What is important to note is that the ultraviolet rays of the sun are higher in the summer and less in winter. This is also a good reason why our skin is darker in the summer and less in the winter when the sun is high.

The sun's light falls on the earth's equatorial line. That is why melanin is abundant in people's skin. The people there are darker than the people in other places. The reason for the redness in our skin is the blood flowing through the small veins in the skin. Due to the blood flowing through the veins, our skin looks red.

These four colors - white, yellow, black and red - determine the color of the skin. They are the color of our skin according to the proportion they are mixed with. Different types of skin colors in different breeds are made of these four colors.


Sometimes the temperature can even change the color of the skin. For example in winter our skin color is yellow and red in summer. This process helps to regulate the body's temperature. When a person's body temperature is too high, the nerves near the skin stretch. In this way the blood is spread to many parts of the body and the temperature decreases. Meanwhile, the skin color appears red. In the winter, this is the exact opposite process. Instead of spreading the veins, it shrinks. At this point the blood only accumulates in a few parts and our skin color appears yellow. But this change is only temporary. After the body temperature returns to normal, our skin's true color reappears.

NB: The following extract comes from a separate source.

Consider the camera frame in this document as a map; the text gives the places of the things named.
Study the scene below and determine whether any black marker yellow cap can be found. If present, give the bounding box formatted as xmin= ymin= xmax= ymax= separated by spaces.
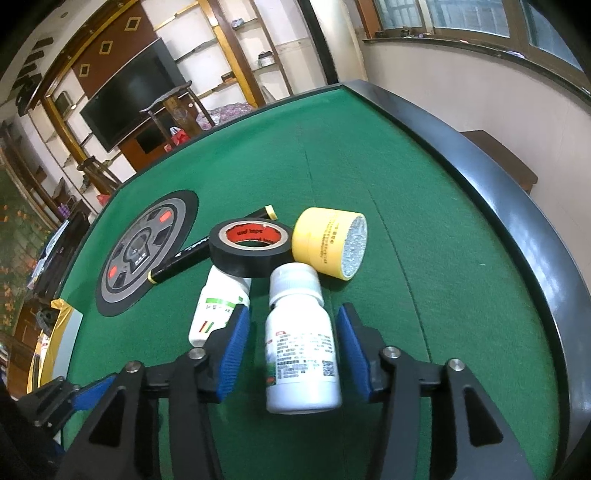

As we mentioned above, melanin acts as a protector to prevent the sun's ultraviolet rays. What is interesting is that melanin does not block all the ultraviolet rays, allowing them to penetrate the skin in some way. It is through the sun's rays that our body is able to produce vitamin D. Perhaps if melanin did not allow the sun's rays to penetrate the body to some extent, a dangerous situation could arise. In fact, 90 percent of the vitamin D we produce in the body is derived from the sun's rays and the remaining 10 percent from the foods we eat.